Bajo las mantas de la gran cama asomaba un trozo de tela de color crema que me resultaba curiosamente familiar. Estuve preguntándome de qué me sonaba durante unos segundos hasta que, con una punzada de envidia por las prerrogativas que asistían a los reyes, comprendí que formaba parte del atuendo de una de las pastorcillas. Volví a esconderlo bajo las mantas con el pie.

El rey se recostó sobre los almohadones.

—¿Qué noticias hay de ese muchacho que escapó? El que asesinó a mi torturador jefe.

—Lo han cogido esta mañana —dijo la doctora mientras desataba el vendaje viejo—. Sin embargo, no creo que sea el asesino.
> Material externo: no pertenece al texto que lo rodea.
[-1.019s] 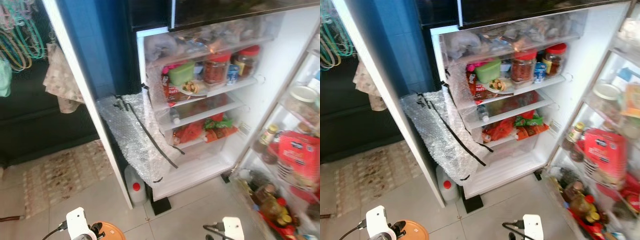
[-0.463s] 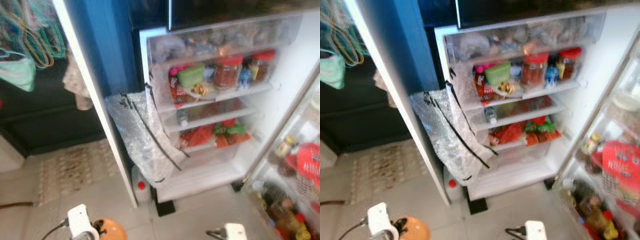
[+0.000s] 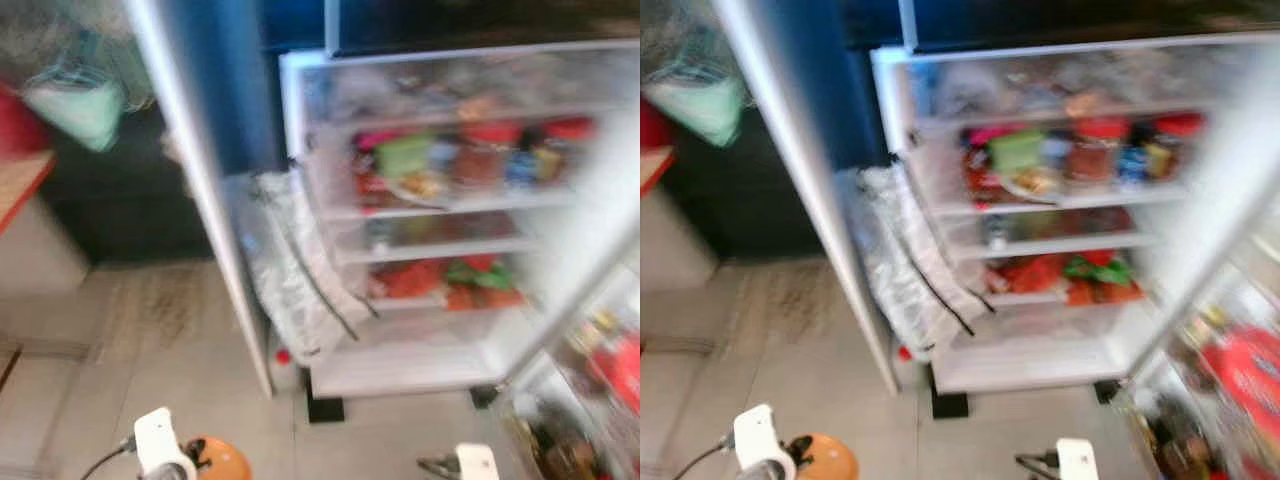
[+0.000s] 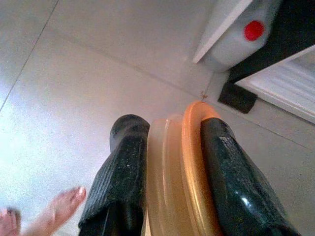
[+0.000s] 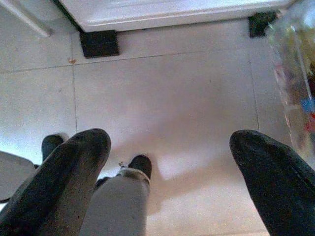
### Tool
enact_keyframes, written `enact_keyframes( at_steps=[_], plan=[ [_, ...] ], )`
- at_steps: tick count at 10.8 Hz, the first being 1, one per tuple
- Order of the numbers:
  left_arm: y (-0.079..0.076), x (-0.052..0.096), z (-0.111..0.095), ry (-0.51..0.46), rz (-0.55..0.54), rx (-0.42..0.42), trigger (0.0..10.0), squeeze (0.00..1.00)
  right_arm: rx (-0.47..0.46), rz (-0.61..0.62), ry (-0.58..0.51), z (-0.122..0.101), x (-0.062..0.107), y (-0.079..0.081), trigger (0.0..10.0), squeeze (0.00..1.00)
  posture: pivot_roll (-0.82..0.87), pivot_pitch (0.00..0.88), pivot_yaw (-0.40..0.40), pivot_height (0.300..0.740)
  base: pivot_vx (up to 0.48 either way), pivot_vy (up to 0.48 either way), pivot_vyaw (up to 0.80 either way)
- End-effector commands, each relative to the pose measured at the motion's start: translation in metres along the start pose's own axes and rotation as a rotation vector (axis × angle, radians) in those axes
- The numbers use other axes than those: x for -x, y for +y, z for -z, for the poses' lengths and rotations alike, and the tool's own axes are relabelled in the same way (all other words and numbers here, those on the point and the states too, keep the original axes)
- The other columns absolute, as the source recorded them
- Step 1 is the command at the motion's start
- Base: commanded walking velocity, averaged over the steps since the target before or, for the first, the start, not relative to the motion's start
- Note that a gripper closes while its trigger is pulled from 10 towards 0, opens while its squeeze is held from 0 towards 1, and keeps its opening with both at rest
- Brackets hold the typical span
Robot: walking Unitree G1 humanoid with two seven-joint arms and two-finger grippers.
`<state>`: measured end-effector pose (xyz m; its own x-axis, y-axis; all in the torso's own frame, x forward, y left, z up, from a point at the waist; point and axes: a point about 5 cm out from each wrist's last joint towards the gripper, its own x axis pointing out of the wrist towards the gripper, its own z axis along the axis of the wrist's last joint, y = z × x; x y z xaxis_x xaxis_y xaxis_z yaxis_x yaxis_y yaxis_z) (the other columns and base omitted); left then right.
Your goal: Restocking fridge
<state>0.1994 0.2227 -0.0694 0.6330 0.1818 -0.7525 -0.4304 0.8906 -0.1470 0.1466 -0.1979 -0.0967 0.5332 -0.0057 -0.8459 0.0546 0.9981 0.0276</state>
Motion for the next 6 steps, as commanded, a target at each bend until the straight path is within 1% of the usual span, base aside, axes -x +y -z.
enact_keyframes(
  at_steps=[1,6],
  plan=[
    [0.0004,-0.0004,-0.0023,-0.004,-0.005,-0.004,10.0,0.00,-0.016,-0.013,0.016,0.0065,0.0005,0.0056,10.0,0.00,0.01,0.000,0.022,0.740,0.000,-0.285,0.00],
    [-0.0018,-0.0007,-0.0034,-0.010,0.002,-0.001,10.0,0.00,-0.019,-0.019,0.008,0.0034,-0.0002,0.0063,10.0,0.00,0.01,0.000,0.021,0.740,0.000,-0.287,0.00]
  ],
)
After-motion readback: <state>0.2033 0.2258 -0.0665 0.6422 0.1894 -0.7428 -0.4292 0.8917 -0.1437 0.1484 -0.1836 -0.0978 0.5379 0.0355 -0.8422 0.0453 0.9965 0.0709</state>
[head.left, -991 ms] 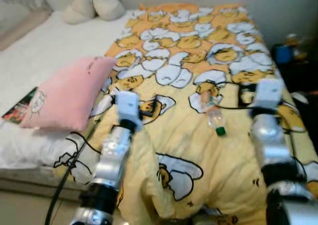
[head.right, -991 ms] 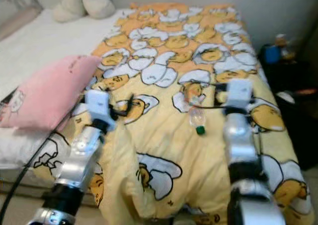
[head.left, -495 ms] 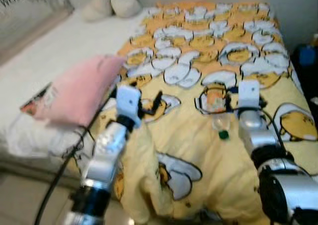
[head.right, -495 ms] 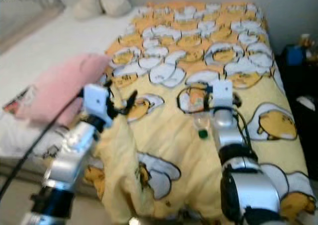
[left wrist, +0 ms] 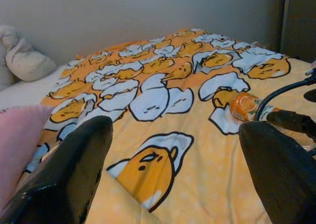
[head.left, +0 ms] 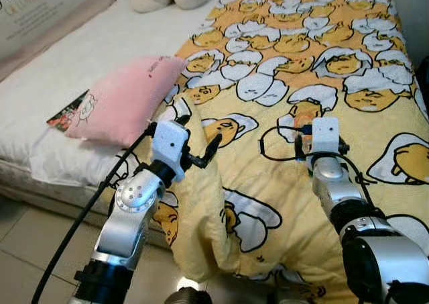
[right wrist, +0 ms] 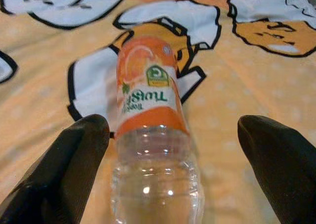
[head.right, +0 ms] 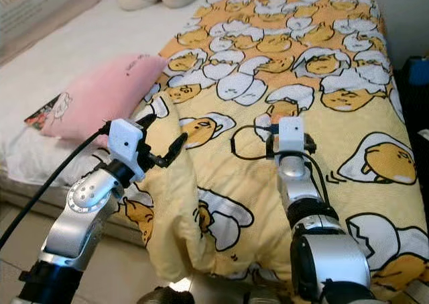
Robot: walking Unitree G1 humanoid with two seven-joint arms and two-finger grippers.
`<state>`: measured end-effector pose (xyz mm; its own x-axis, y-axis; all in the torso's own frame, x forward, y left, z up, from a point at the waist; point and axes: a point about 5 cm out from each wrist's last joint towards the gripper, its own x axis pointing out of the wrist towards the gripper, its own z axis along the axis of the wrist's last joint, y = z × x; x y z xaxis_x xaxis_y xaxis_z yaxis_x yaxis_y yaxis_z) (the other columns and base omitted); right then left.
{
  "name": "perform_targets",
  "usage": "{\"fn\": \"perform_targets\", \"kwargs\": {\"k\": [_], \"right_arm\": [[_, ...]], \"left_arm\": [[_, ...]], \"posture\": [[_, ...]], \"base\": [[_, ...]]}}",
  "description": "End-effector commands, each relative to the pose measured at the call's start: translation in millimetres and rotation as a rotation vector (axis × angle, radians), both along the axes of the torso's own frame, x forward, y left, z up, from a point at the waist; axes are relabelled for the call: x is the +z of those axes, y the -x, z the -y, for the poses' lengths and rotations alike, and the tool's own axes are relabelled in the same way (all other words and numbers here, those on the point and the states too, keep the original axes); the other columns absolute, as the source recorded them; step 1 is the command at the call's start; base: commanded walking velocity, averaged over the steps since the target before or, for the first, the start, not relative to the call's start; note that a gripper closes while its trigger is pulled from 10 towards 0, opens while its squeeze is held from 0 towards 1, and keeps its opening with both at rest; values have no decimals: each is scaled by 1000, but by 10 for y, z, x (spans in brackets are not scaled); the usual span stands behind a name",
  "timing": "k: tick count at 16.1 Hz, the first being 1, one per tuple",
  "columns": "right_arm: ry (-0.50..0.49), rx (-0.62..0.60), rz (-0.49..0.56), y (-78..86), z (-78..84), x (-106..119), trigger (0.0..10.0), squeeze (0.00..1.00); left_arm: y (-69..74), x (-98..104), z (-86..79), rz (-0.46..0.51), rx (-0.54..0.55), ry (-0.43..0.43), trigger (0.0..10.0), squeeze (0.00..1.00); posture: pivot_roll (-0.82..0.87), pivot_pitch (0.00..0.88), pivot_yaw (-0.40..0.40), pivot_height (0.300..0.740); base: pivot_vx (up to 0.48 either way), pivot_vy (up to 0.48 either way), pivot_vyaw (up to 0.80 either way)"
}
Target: Clean up the room
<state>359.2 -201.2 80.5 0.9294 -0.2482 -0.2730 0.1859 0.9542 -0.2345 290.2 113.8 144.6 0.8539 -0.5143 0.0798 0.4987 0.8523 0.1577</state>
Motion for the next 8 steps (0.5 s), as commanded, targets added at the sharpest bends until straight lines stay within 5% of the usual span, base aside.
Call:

—¿De veras? —preguntó el rey.

Personalmente, amo, no creo que su tono de voz indujese a pensar que le importaba lo que la doctora pensara sobre el particular, pero ella se lo tomó como un permiso para explicar, con cierta abundancia de detalles —sobre todo si tenemos en cuenta que su interlocutor era un hombre que, por muy importante que fuera, tenía un resfriado y acababa de tomar un frugal desayuno—, por qué estaba convencida de que Unoure no había asesinado a Nolieti. Tango que decir que entre los demás aprendices, pajes y ayudantes, reunidos en la cocina la pasada noche, la opinión generalizada era que el único aspecto extraño del crimen era la razón de que Unoure hubiese tardado tanto en cometerlo.

—Bueno —dijo el rey—. Me atrevo a augurar que el hombre de Quettil le sacará la verdad.

—¿La verdad, señor? ¿O lo que se requiere para satisfacer los prejuicios de quienes ya están seguros de conocerla?

—¿Qué? —dijo el rey mientras se frotaba la enrojecida nariz.